Below are the records; give again exactly the lines from the one containing "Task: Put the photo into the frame" through the one containing "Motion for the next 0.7", leaving out pictures.

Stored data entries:
++++++++++
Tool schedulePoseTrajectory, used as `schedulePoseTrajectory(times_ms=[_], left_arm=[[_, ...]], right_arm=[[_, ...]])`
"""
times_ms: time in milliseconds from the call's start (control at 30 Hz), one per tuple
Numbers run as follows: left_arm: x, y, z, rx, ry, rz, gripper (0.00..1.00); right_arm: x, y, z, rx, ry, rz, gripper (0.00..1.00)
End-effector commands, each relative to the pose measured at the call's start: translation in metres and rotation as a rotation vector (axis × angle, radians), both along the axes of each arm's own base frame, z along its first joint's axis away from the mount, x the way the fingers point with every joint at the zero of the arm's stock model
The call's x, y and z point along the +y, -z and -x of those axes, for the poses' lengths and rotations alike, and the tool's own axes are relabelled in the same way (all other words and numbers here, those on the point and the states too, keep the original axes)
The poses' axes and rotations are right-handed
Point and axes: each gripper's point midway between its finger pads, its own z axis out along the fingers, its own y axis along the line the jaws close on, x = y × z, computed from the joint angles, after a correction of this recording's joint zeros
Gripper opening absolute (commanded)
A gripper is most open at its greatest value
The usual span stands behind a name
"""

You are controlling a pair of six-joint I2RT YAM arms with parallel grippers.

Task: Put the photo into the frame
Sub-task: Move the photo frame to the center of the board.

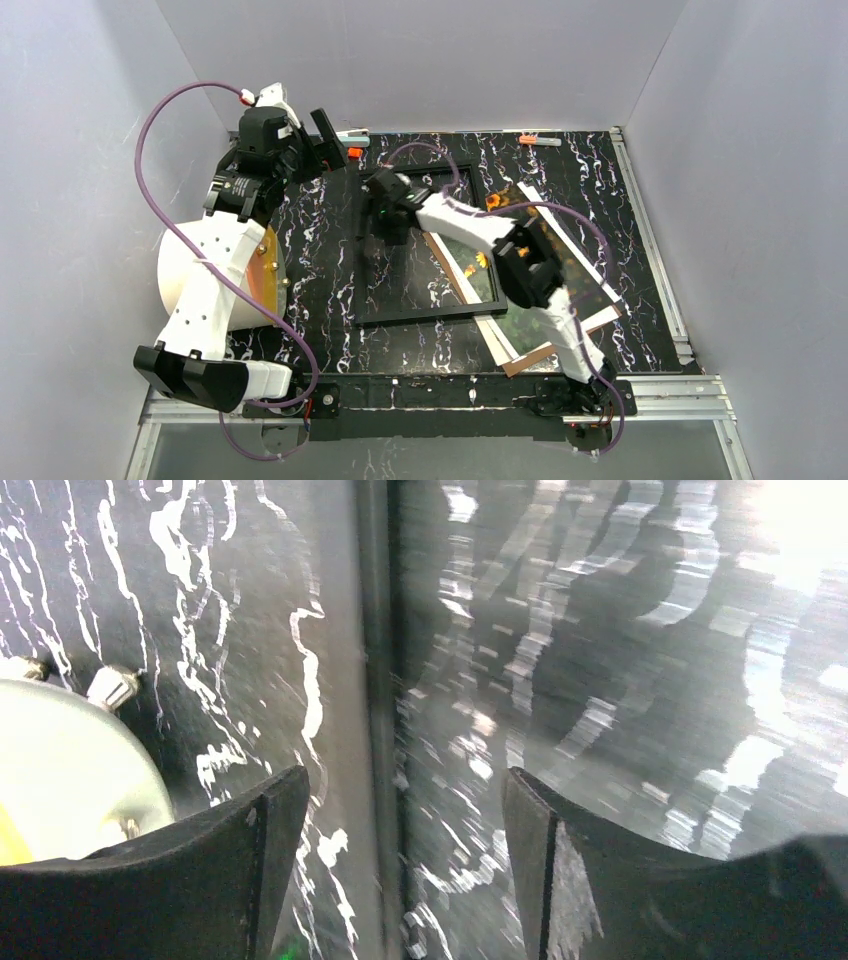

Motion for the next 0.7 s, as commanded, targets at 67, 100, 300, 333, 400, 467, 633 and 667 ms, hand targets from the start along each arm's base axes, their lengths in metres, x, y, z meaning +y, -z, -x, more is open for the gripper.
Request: schedulePoseTrajectory(times_ms=[67,100,300,333,400,467,633,667], left_arm=[[-0.037,0.021,0.011,0.039,0.209,0.071,0.98],[-0.044,0.029,0.012,0.061,0.238,0.093,0.98],[-0.074,0.1,0.019,0.239,0.318,0.13,0.94],[-0.08,0.112,0.022,0.269,0.336,0.126,0.93],[-0.094,0.14,0.029,0.337,0.379,0.121,0.9],[-0.101,0.166,0.037,0.401,0.394,0.098,0.86],[-0.088,0.223,0.052,0.525,0.306,0.042,0.75],[-0.088,0.231,0.055,0.544,0.303,0.047,0.74]], right_arm=[[-0.119,-0.119,-0.037,-0.157,0.088,-0.157,0.79],[-0.144,-0.121,-0.039,-0.16,0.122,-0.144,0.78],[-0.289,-0.11,-0.036,-0.126,0.315,-0.027,0.74],[-0.303,-0.105,-0.032,-0.109,0.324,-0.022,0.72],[-0.327,-0.089,-0.027,-0.048,0.356,-0.006,0.67],[-0.336,-0.072,-0.02,0.017,0.37,0.015,0.63],[-0.333,-0.041,-0.009,0.15,0.355,0.031,0.46],[-0.332,-0.035,-0.007,0.176,0.353,0.037,0.42]])
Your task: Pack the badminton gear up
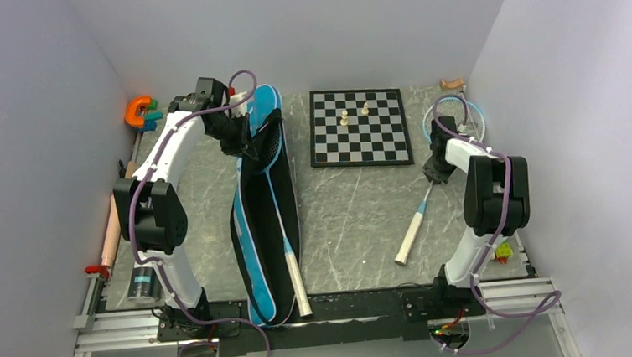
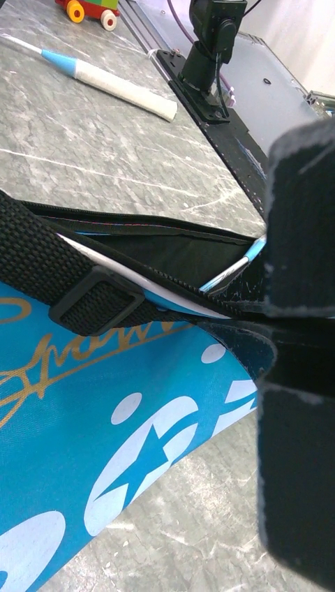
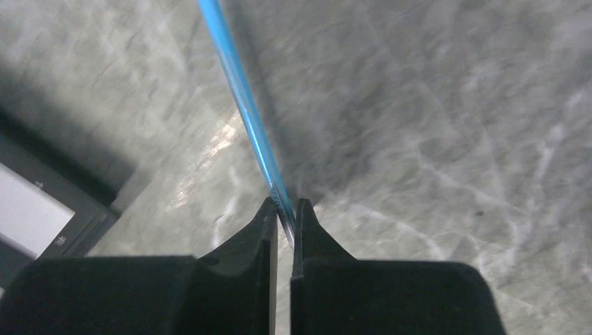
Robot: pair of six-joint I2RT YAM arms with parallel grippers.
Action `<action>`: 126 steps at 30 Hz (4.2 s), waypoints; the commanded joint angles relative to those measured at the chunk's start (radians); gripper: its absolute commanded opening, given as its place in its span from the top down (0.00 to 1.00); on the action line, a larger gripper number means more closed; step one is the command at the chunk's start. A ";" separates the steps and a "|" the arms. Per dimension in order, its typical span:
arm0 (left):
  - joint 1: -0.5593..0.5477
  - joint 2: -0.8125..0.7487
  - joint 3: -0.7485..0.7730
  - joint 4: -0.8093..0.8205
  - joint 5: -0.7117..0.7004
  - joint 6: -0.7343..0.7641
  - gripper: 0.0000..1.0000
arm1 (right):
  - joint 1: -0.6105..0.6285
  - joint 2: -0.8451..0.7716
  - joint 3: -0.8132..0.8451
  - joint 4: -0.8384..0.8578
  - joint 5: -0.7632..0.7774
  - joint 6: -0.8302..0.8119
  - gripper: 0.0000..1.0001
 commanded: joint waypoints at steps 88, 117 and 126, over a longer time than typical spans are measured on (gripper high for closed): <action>-0.042 0.043 0.152 -0.091 0.057 0.040 1.00 | 1.222 0.182 0.669 -0.216 0.139 -0.323 1.00; -0.075 0.003 0.102 -0.067 0.086 0.064 1.00 | 1.124 0.108 0.420 0.367 -0.001 -0.190 0.82; -0.075 0.007 0.084 -0.059 0.070 0.071 1.00 | 1.072 0.069 0.351 0.392 -0.149 -0.168 0.72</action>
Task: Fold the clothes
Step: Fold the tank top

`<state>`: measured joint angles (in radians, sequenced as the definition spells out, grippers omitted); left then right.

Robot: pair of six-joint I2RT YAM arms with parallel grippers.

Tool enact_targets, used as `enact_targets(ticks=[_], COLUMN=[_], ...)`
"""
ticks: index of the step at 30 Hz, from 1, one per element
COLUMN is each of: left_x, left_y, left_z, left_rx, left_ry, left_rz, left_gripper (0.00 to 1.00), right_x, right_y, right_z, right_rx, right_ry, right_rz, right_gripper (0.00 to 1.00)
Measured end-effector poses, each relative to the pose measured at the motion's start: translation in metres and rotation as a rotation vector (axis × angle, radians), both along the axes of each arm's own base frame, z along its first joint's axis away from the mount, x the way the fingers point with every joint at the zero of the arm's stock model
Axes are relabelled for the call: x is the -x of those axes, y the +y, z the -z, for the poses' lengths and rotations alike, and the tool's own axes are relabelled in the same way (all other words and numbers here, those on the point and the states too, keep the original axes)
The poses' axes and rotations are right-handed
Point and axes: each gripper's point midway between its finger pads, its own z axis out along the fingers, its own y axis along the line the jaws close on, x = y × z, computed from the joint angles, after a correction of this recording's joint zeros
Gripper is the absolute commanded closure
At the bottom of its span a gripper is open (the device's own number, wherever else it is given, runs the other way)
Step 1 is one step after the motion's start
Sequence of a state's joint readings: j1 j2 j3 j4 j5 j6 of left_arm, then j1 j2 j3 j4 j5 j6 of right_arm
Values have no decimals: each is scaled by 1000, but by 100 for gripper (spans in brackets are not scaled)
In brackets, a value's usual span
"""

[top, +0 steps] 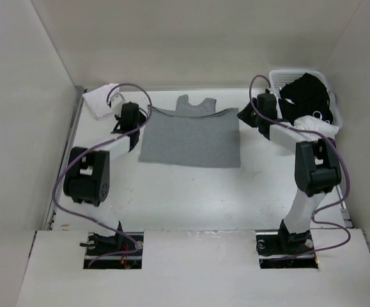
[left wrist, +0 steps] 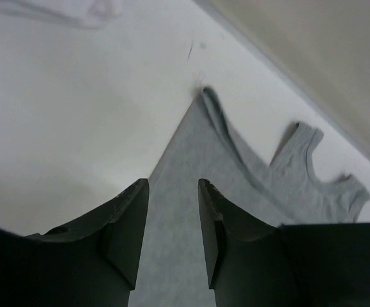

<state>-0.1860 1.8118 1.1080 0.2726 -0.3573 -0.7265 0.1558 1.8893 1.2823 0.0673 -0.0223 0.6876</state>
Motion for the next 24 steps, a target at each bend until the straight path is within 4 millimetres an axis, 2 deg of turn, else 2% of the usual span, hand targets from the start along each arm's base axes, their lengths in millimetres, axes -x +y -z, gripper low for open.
enact_targets(ticks=[2,3,6,8,10,13,17,21,24], left_x=[39,57,106,129,146,161,172,168,168], left_y=[-2,-2,-4,3,8,5,-3,-1,2], left_z=[5,8,27,44,62,80,91,93,96], left_rx=[13,21,63,99,137,198,262,311,329], left_ry=[16,22,55,91,136,186,210,195,195], left_rz=[12,18,39,32,26,38,58,48,39], left_gripper=[64,64,60,58,57,56,56,69,79], right_x=[27,42,82,109,134,160,186,203,209], right_y=[11,20,51,67,74,69,54,42,30], right_z=[-1,-2,-4,0,6,14,23,45,62], right_rx=[9,9,4,6,14,31,41,49,46], right_ry=[-2,-8,-32,-35,-31,-26,-30,0,42], right_rz=[-14,-30,-91,-135,-159,-162,-144,-118,-79], right_gripper=[94,99,99,92,83,67,58,51,51])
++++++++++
TASK RESPONSE
Task: Put the photo into the frame
Sub-task: Move the photo frame to the center of the board.


Motion for the next 0.7 s, as commanded, targets at 67, 100, 300, 333, 400, 467, 633 and 667 ms, hand targets from the start along each arm's base axes, their lengths in metres, x, y, z meaning +y, -z, -x, more is open for the gripper.

This output requires nothing more.